What is required: All lines in the data bearing the string "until" should be identified and copied.
----- Material provided
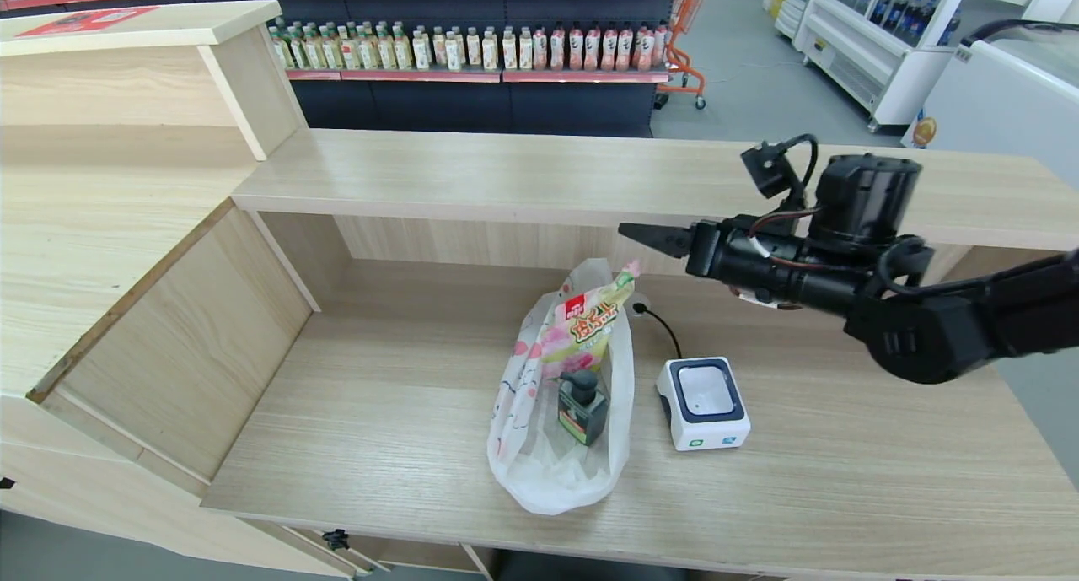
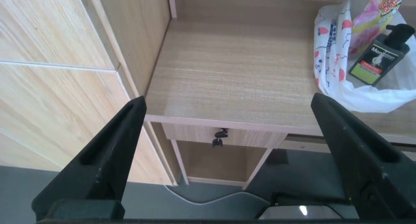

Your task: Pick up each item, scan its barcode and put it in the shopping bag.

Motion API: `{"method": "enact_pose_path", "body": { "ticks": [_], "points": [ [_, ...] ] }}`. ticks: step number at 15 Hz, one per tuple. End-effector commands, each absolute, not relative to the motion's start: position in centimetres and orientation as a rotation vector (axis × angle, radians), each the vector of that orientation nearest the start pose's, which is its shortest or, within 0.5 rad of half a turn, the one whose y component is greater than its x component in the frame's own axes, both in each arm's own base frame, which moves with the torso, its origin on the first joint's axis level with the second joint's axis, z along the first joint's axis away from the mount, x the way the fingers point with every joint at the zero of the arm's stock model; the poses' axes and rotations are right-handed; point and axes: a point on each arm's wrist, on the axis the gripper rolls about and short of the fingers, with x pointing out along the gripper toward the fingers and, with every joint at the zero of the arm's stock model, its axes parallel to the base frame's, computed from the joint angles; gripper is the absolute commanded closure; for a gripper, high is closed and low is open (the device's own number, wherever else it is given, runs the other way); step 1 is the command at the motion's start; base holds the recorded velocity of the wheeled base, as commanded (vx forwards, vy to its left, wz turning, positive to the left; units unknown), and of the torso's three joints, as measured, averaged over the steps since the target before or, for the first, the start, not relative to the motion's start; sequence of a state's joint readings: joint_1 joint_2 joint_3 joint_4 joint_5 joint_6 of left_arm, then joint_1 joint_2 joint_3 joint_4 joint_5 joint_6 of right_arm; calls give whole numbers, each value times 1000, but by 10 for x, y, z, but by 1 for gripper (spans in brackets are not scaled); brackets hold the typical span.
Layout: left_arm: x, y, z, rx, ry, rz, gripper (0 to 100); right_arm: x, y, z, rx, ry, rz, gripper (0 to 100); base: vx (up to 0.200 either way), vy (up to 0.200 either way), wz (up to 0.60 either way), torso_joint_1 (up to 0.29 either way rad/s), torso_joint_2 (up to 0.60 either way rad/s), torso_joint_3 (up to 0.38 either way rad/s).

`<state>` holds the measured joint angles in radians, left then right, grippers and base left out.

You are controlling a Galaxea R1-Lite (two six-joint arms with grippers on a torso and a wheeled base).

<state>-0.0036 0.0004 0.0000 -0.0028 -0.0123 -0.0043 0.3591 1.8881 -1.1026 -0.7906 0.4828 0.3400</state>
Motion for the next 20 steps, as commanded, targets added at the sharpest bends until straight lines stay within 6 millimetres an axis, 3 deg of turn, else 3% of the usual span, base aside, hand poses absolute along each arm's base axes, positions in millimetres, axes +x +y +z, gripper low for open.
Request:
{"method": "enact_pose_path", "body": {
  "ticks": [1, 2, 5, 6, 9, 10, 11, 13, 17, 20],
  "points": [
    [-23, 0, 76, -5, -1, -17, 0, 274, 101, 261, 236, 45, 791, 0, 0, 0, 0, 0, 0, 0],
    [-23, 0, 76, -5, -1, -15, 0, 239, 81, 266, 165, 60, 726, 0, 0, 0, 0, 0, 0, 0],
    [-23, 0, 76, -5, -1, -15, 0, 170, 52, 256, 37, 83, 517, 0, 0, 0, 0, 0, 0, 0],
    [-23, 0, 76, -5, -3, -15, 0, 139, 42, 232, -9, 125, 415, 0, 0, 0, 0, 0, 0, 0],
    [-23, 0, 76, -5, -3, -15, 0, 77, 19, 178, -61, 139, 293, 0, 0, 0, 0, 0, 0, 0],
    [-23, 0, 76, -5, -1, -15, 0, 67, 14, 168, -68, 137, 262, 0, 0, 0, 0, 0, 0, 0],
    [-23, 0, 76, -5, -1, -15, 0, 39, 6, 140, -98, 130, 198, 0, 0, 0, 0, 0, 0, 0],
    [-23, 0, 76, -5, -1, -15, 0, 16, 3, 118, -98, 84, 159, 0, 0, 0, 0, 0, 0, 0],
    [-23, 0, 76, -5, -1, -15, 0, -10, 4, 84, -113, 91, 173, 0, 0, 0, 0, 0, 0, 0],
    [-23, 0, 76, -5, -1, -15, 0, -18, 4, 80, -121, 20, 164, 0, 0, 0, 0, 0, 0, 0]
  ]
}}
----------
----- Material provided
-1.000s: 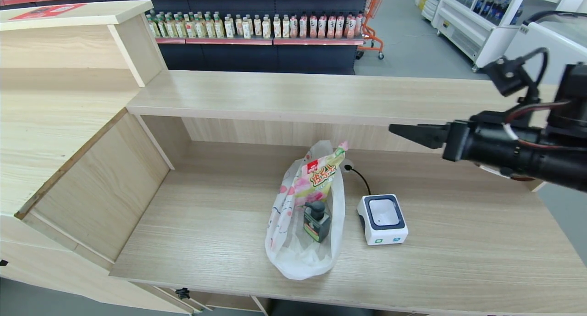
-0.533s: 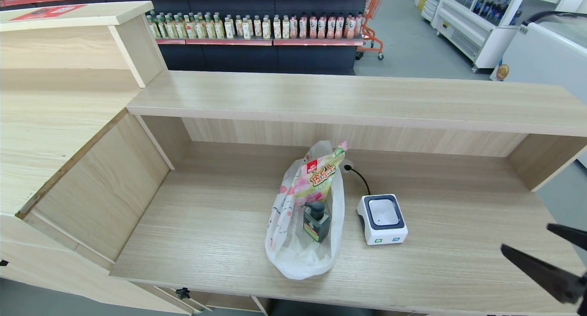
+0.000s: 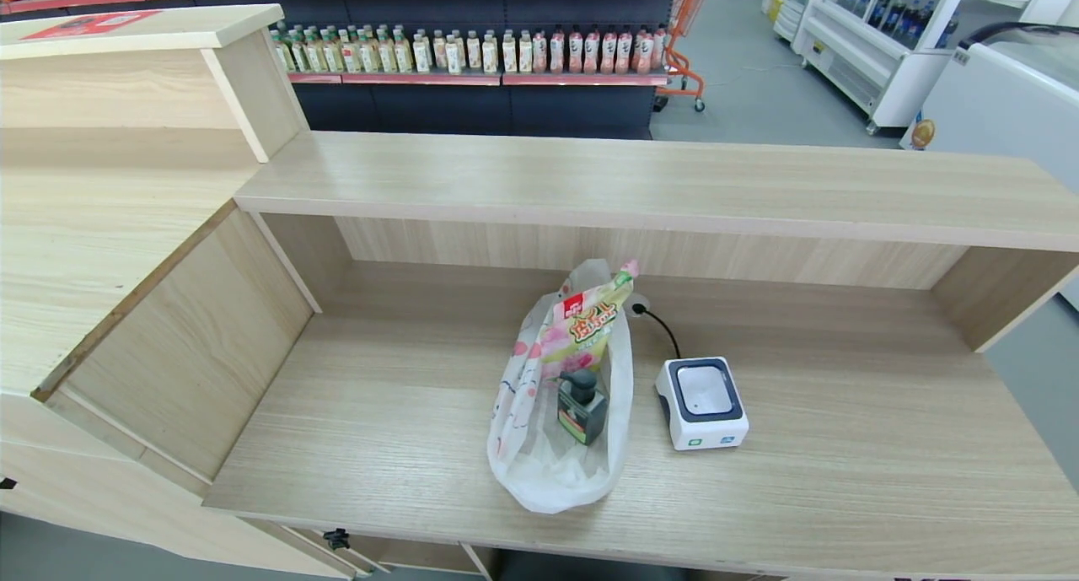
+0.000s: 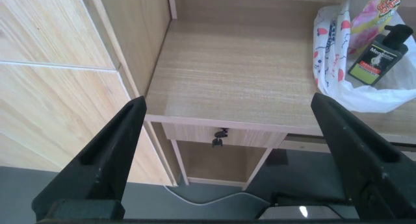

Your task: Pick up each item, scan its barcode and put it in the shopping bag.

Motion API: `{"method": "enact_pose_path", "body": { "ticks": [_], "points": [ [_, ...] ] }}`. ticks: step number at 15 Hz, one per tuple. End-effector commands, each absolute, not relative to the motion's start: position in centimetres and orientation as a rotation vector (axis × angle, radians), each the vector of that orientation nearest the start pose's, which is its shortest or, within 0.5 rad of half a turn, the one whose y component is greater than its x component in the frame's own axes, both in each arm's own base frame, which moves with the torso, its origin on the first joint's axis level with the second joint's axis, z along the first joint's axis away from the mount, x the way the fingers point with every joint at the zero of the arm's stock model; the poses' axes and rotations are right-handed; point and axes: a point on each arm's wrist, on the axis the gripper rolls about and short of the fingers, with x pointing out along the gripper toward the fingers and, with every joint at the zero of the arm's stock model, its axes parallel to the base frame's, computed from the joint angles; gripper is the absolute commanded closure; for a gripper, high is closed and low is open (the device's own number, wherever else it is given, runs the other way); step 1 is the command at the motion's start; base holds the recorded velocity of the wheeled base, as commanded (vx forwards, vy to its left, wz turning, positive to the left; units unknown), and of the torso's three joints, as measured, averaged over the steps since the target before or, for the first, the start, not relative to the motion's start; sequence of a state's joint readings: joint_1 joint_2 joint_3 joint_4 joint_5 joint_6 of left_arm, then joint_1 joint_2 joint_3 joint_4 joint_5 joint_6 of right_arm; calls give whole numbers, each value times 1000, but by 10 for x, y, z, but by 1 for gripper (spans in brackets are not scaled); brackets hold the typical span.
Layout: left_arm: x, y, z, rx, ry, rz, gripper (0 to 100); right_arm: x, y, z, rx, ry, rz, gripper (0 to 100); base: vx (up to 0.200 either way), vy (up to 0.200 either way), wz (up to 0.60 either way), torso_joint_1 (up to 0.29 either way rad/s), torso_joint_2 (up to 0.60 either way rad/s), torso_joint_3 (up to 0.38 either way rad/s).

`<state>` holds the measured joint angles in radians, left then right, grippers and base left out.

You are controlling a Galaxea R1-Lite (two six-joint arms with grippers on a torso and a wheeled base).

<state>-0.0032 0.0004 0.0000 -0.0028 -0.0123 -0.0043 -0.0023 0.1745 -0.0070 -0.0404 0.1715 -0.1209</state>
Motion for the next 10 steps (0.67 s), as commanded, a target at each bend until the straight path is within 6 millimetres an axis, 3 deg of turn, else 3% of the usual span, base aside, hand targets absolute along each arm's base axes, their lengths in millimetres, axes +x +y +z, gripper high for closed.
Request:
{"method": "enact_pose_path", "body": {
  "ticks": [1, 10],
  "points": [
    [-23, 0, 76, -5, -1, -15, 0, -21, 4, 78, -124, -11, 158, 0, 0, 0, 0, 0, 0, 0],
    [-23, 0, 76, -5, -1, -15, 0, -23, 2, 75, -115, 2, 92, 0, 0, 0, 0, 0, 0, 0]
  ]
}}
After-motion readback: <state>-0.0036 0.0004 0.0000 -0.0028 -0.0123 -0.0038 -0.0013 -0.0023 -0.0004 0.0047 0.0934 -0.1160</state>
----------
Solution to the problem:
Motion for the next 20 steps, as commanded, targets added at the sharpest bends until straight lines stay within 6 millimetres an axis, 3 deg of turn, else 3% of the usual span, base aside, hand poses absolute along each arm's base axes, positions in millimetres, axes +x +y +z, gripper low for open.
Motion for the next 10 steps (0.67 s), as commanded, a target at each bend until the straight path is within 6 millimetres an axis, 3 deg of turn, else 3% of the usual span, base aside, hand targets absolute along each arm's base axes, their lengths in millimetres, axes +x +y +z, gripper high for closed.

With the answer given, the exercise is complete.